Governments across the globe have been warned against cash splashes while fuel prices remain elevated during the oil crisis.
The International Monetary Fund earlier this month cautioned against large public spending when it warned of a global recession due to the oil crisis.
Renowned economist Paul Sheard, who served as vice chairman at S&P Global, said lavish government spending could worsen the inflation crisis.
“If you say, ‘we need to put more money back in households’ pockets because they’ve been hit by the rising prices,’ that’s putting more demand stimulus into a system that probably needs a little bit more restraint and patience,” Mr Sheard told Business Weekend.
“It can be a little counterproductive in that sense that – particularly if it’s done on a mass scale – you’re really doing a fiscal stimulus which would tend to be inflationary into a situation that is already inflationary to start with.”
Inflation in the 12 months to February was already elevated at 3.7 per cent.
This figure, which sits outside the Reserve Bank of Australia’s 2-3 per cent band, is expected to balloon upwards of five per cent once the fuel crisis is considered.
Australians will see just how impactful the price rises have been on Wednesday when the Australian Bureau of Statistics hands down the March inflation figures.
Government spending was already a contributor to the high level of inflation before the crisis, along with low productivity and the resurgence of the private sector last year.
Labor handed down cost of living relief during the fuel crisis by spending $2.6 billion to halve the fuel excise for three months.
Meanwhile, all states and territories have agreed to forego their GST take from the excise.

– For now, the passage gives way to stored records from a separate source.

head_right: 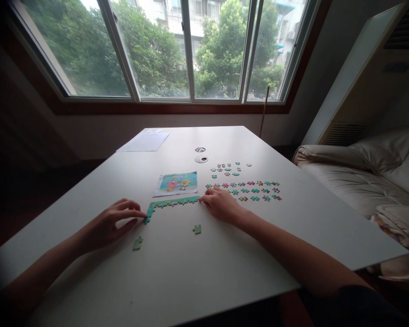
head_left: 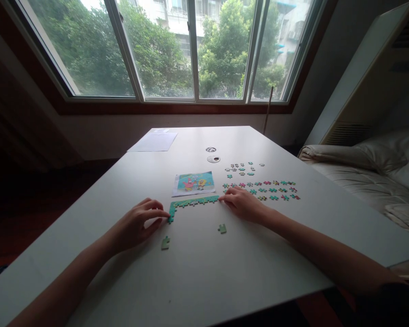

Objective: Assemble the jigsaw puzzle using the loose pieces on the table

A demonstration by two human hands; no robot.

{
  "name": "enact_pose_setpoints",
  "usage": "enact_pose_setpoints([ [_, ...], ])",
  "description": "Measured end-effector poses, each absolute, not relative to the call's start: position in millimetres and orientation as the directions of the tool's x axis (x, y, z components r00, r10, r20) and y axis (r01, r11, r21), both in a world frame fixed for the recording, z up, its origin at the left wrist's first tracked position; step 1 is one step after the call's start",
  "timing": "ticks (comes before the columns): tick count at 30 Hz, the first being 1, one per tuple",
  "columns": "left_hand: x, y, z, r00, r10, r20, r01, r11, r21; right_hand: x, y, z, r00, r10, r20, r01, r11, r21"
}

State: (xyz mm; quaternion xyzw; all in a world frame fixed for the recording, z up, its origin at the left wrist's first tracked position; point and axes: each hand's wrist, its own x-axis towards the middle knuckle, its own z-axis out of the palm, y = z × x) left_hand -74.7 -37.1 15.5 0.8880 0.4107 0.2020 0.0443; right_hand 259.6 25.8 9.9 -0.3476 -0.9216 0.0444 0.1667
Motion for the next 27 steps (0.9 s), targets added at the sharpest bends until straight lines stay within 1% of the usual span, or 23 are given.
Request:
enact_pose_setpoints([
  [10, -74.2, -38.5, 17.9, 0.586, 0.752, 0.301, 0.718, -0.655, 0.238, 259.7, 24.9, 11.3, -0.706, 0.651, 0.279, 0.623, 0.758, -0.191],
  [12, -73.9, -38.9, 18.1, 0.581, 0.756, 0.302, 0.721, -0.65, 0.24, 260.0, 26.7, 11.5, -0.701, 0.652, 0.291, 0.618, 0.758, -0.21],
  [16, -73.8, -39.0, 16.8, 0.573, 0.754, 0.321, 0.721, -0.65, 0.239, 264.9, 39.0, 14.3, -0.657, 0.663, 0.36, 0.603, 0.748, -0.278],
  [18, -73.5, -38.6, 15.9, 0.572, 0.749, 0.333, 0.717, -0.654, 0.24, 269.8, 50.7, 17.2, -0.621, 0.69, 0.372, 0.627, 0.722, -0.293],
  [22, -72.1, -37.8, 16.2, 0.569, 0.741, 0.357, 0.71, -0.661, 0.241, 280.7, 79.7, 22.0, -0.497, 0.807, 0.317, 0.762, 0.582, -0.286],
  [27, -71.0, -37.4, 17.7, 0.558, 0.74, 0.376, 0.719, -0.657, 0.226, 287.6, 108.3, 19.6, -0.406, 0.871, 0.277, 0.836, 0.476, -0.271],
])
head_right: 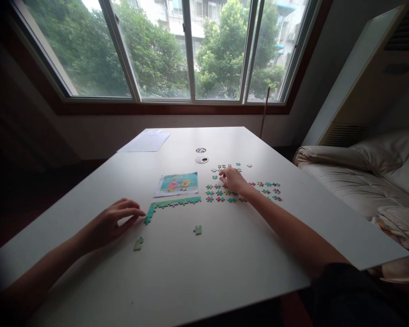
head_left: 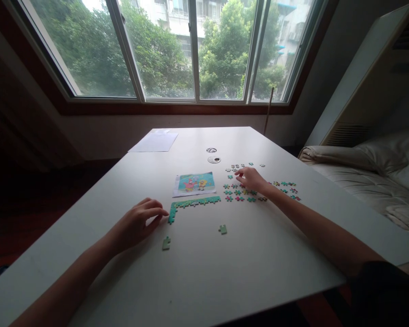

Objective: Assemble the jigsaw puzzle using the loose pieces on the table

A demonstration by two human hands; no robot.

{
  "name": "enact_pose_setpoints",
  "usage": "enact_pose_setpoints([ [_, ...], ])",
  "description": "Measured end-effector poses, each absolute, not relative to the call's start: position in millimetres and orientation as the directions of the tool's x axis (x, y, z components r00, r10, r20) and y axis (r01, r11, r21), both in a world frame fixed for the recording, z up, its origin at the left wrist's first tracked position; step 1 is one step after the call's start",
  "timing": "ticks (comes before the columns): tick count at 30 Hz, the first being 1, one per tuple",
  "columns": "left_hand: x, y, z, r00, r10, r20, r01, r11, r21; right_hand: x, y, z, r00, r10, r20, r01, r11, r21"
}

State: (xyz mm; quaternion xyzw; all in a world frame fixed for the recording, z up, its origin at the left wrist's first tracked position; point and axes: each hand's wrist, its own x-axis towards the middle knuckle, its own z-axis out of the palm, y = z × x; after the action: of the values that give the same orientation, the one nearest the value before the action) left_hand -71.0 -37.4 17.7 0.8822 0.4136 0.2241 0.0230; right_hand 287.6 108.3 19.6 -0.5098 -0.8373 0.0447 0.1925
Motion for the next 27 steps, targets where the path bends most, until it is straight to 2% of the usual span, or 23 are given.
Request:
enact_pose_setpoints([
  [15, -75.4, -36.0, 13.4, 0.549, 0.752, 0.366, 0.734, -0.643, 0.218, 268.0, 133.9, 8.3, -0.335, 0.917, 0.218, 0.88, 0.387, -0.275],
  [27, -65.1, -41.2, 19.2, 0.552, 0.726, 0.411, 0.696, -0.672, 0.252, 250.6, 105.7, 23.7, -0.46, 0.836, 0.3, 0.766, 0.544, -0.342],
])
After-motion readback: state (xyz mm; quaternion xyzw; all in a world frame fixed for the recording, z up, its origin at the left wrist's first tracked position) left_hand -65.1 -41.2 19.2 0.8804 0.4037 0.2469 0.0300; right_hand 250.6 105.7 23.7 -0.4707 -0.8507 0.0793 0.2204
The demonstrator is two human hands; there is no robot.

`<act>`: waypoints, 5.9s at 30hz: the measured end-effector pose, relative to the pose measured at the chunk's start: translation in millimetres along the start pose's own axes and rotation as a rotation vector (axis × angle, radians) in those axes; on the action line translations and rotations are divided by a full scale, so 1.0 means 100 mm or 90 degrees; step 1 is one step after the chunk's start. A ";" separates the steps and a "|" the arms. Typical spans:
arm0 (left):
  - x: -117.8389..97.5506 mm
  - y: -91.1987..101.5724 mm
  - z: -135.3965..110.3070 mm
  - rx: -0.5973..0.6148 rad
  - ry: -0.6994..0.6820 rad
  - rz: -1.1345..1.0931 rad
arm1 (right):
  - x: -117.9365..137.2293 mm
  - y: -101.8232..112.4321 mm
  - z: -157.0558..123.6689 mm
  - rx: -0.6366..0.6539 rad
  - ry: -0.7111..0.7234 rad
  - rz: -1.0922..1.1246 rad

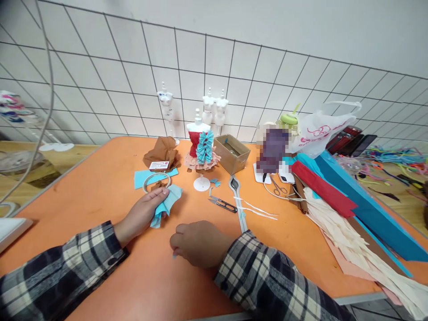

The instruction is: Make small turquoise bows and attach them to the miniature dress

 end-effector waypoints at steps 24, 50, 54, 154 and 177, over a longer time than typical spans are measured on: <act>-0.03 -0.07 -0.01 0.055 -0.017 -0.062 | -1.42 0.89 -0.64 -0.206 -0.500 -0.057; -0.19 -0.27 -0.14 0.066 -0.052 0.098 | -1.41 0.91 -0.77 -0.166 -0.619 -0.145; -0.20 -0.25 -0.13 0.060 -0.061 0.092 | -1.33 0.89 -0.77 -0.094 -0.479 -0.030; -0.16 -0.65 0.16 0.165 -0.432 0.755 | -1.47 0.84 -0.60 -0.356 -0.380 0.138; -0.50 -0.50 -0.04 0.018 -0.338 0.457 | -0.88 0.59 -0.29 -0.514 -0.279 0.460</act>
Point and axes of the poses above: each hand's wrist, its own z-axis towards the middle knuckle, its own y-axis out of the back of the hand, x = y × z, the point moved 9 cm from there along z, towards the middle knuckle, and after that the axes turned 7 degrees about z, right-handed, at the moved point
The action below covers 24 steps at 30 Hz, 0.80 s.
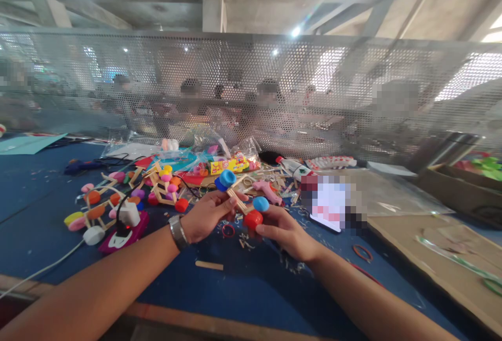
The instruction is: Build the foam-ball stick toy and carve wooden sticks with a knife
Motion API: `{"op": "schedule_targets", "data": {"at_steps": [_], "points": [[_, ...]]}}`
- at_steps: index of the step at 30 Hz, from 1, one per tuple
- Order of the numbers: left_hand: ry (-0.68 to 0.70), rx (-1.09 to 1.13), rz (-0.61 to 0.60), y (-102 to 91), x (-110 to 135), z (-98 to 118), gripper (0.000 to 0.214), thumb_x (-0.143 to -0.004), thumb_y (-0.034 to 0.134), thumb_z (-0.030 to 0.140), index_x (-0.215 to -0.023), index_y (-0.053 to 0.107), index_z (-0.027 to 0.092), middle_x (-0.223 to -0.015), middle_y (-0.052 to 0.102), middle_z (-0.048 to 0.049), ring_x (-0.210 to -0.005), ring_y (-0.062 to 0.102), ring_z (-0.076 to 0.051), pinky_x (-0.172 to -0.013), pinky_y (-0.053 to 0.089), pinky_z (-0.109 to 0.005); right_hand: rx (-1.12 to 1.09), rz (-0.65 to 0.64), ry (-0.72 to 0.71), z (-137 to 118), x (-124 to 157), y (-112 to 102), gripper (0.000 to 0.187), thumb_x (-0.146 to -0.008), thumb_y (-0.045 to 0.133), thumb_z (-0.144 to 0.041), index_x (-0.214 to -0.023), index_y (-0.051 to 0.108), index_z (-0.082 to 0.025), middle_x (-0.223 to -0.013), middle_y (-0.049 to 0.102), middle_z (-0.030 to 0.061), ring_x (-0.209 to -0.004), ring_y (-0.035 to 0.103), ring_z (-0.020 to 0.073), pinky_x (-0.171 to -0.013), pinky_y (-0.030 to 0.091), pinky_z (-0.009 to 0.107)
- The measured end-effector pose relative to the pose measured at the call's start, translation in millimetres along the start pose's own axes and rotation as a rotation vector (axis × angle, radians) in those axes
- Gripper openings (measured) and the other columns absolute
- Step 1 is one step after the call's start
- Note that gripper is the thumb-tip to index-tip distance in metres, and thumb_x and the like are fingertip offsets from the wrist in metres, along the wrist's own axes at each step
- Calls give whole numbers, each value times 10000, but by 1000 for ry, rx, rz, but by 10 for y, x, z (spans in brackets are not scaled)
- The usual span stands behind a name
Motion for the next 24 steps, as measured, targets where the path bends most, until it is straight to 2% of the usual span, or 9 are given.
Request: {"op": "schedule_targets", "data": {"at_steps": [8,16,19,24], "points": [[75,-82,54,-25,-3,98,620,-749,768,750,-964,782,168,-676,614,6,-642,536,-143,-662,453,-297,-21,43,-11,-6,-22,-5,452,-789,833,-576,-958,662,-194,-771,647,12,-650,552,143,-605,454,288],[78,54,139,-65,1,120,619,-679,894,625,-1082,748,177,-673,608,45,-615,560,-105,-666,474,-277,-79,147,1,50,-42,-105,368,-773,801,-506,-970,680,-219,-774,638,9,-659,566,174,-595,446,314],[85,11,215,-122,12,134,615,-656,916,590,-1071,725,178,-701,612,50,-613,570,-103,-672,483,-283,-96,203,19,99,-41,-175,354,-793,756,-464,-1039,687,-218,-785,637,15,-674,583,189,-600,435,321],[169,-154,249,-168,24,217,562,-668,917,485,-1077,657,200,-712,628,56,-597,583,-127,-640,500,-298,-108,249,23,128,-38,-229,378,-813,693,-413,-1144,675,-230,-790,616,15,-712,597,211,-625,437,335]]}}
Point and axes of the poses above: each hand's wrist, its own x-axis away from the middle knuckle, its own y-axis out of the palm, z = x × y, the point moved 7 cm from there along -x, towards the middle knuckle
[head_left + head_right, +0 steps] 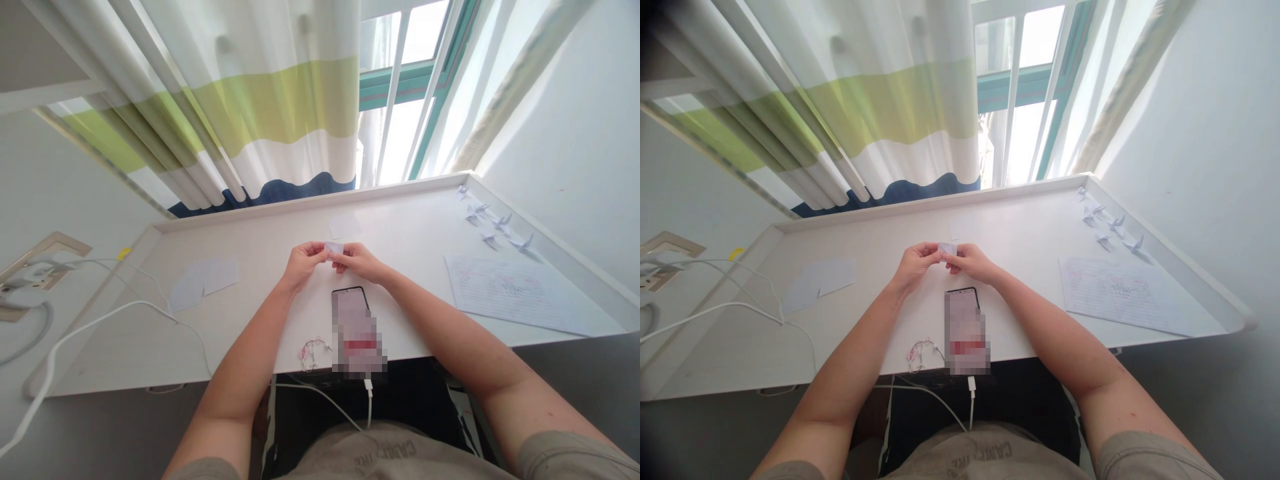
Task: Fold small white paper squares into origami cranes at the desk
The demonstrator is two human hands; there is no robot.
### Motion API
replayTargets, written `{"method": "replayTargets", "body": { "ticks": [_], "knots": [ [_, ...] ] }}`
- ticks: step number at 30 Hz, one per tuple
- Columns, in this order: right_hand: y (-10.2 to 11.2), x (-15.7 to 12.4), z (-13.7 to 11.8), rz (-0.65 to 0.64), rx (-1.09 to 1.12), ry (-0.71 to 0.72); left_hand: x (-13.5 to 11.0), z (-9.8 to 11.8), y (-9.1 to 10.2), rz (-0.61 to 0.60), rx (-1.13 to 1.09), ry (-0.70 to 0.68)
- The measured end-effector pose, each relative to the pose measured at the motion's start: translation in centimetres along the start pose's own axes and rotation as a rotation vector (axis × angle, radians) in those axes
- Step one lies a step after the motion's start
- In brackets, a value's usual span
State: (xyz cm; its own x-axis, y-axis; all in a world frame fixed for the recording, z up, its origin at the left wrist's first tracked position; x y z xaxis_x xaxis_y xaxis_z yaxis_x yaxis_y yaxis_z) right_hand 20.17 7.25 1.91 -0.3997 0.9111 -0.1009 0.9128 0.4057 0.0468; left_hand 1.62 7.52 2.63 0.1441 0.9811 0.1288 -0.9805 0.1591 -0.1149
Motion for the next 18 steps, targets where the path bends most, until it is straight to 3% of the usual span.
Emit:
{"method": "replayTargets", "body": {
  "ticks": [10,18],
  "knots": [
    [0.18,0.13,0.14,-0.042,0.023,0.025,0.14,-0.01,0.22,0.024,-0.007,0.008],
    [0.20,0.04,-0.06,-0.070,0.118,-0.056,0.11,0.17,0.25,-0.018,-0.029,0.014]
  ]
}}
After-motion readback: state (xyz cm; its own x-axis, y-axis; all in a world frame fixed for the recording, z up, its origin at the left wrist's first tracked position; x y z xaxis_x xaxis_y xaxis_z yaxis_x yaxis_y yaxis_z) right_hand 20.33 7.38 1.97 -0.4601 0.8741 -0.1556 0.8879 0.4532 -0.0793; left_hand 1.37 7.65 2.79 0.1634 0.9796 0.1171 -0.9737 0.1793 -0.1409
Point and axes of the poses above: each hand's wrist, its own x-axis towards the middle knuckle, its own y-axis out of the back of the hand, z = x × y, the point moved 1 cm from there along x, towards the middle knuckle, and after that the axes turned 7 degrees about -y, right-handed, at the moved point
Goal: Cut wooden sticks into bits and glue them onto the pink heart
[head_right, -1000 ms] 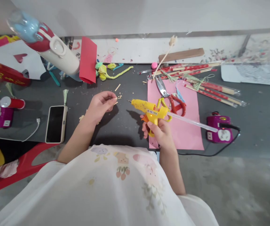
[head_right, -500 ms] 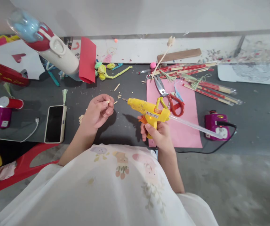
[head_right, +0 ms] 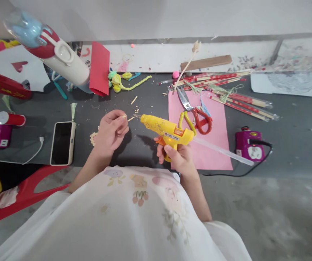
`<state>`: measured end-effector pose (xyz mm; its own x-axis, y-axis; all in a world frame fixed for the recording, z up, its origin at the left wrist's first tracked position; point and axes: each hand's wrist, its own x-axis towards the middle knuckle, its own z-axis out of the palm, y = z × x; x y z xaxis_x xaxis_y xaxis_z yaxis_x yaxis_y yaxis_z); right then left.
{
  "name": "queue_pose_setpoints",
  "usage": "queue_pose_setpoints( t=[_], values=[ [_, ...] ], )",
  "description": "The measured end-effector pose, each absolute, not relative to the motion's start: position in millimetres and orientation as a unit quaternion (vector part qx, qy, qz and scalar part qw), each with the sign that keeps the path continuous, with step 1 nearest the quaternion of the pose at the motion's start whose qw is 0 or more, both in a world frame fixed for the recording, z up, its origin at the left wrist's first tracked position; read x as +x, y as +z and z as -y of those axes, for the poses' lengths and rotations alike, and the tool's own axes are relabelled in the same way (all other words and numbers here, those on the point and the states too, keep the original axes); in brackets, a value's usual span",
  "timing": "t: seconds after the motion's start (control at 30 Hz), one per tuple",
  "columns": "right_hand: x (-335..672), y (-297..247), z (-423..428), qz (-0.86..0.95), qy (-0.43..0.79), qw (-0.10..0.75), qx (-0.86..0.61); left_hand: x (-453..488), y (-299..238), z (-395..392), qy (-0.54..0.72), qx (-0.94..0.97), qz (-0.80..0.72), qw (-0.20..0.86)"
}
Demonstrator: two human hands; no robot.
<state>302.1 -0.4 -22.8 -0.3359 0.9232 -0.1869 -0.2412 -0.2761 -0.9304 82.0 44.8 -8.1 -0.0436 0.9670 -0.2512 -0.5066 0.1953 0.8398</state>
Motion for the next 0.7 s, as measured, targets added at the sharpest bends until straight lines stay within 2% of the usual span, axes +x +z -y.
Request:
queue_pose_setpoints(
  t=[0.27, 0.5, 0.7],
  values=[
    [298.5, -17.5, 4.2, 0.457, 0.689, 0.421, -0.374, 86.6, -3.1, -40.9, 0.630, 0.305, -0.431, 0.570],
    [294.8, -13.3, 7.2, 0.429, 0.707, 0.380, -0.416, 88.8, -2.6, -39.6, 0.630, 0.323, -0.448, 0.546],
    [295.2, -17.5, 5.2, 0.427, 0.721, 0.382, -0.390, 89.0, -3.5, -38.9, 0.627, 0.340, -0.462, 0.527]
  ],
)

Former Reserve Bank of Australia economist John Simon said governments needed to avoid issuing universal subsidies which heap pressure on public debt.
“They need to resist the universal subsidies because, frankly, I don’t need electricity subsidies (and) people don’t need fuel subsidies to fill up their Porsche Cayennes,” Mr Simon told Business Weekend.
“What you want and what the IMF is recommending is that, to the extent that the government feels support is necessary, that they target it.”
Meanwhile, the IMF said large government spending would be at odds with central banks around the globe which are struggling to keep inflation under control.
“Avoiding fiscal stimulus is also critical when inflation is rising, so as not to complicate central banks’ task,” the IMF said.
Additional government handouts may seem tempting for short term relief, but they could force the RBA to lift the cash rate and hurt Australians in the long run.
Economists expect the RBA to deliver another cash rate hike next month.
This will be the third consecutive hike this year if it eventuates and will undo all three cuts handed down in 2025.